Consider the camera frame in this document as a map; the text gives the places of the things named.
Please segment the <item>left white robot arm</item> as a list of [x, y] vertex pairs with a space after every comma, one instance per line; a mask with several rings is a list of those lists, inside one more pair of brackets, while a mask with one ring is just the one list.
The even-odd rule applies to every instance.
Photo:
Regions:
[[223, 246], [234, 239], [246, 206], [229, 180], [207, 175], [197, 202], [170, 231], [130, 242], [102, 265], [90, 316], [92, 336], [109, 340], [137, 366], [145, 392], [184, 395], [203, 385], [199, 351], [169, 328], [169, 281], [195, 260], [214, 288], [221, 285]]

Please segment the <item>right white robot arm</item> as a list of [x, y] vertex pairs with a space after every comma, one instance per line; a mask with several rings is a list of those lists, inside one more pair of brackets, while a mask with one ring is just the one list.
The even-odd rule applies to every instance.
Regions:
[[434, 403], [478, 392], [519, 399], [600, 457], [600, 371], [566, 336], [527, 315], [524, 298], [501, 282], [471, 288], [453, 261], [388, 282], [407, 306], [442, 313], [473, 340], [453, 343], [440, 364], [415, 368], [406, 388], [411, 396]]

◆ ◆ ◆ ◆ ◆

**REQUIRED ACTION:**
With the line containing "Please segment the <item>right" as the first and the final line of the entries above as the last, write out that span exactly and nothing more.

**RESPONSE BOX:**
Please segment the <item>right white robot arm</item> as a list of [x, y] vertex pairs with a space after every comma, one instance per line; a mask with several rings is a list of those lists, inside one more pair of brackets, while a mask with one ring is just the one list.
The even-odd rule applies to every instance.
Regions:
[[434, 403], [478, 392], [519, 399], [600, 457], [600, 371], [566, 336], [527, 315], [524, 298], [501, 282], [471, 288], [453, 261], [388, 282], [407, 306], [442, 313], [473, 340], [453, 343], [440, 364], [415, 368], [406, 388], [411, 396]]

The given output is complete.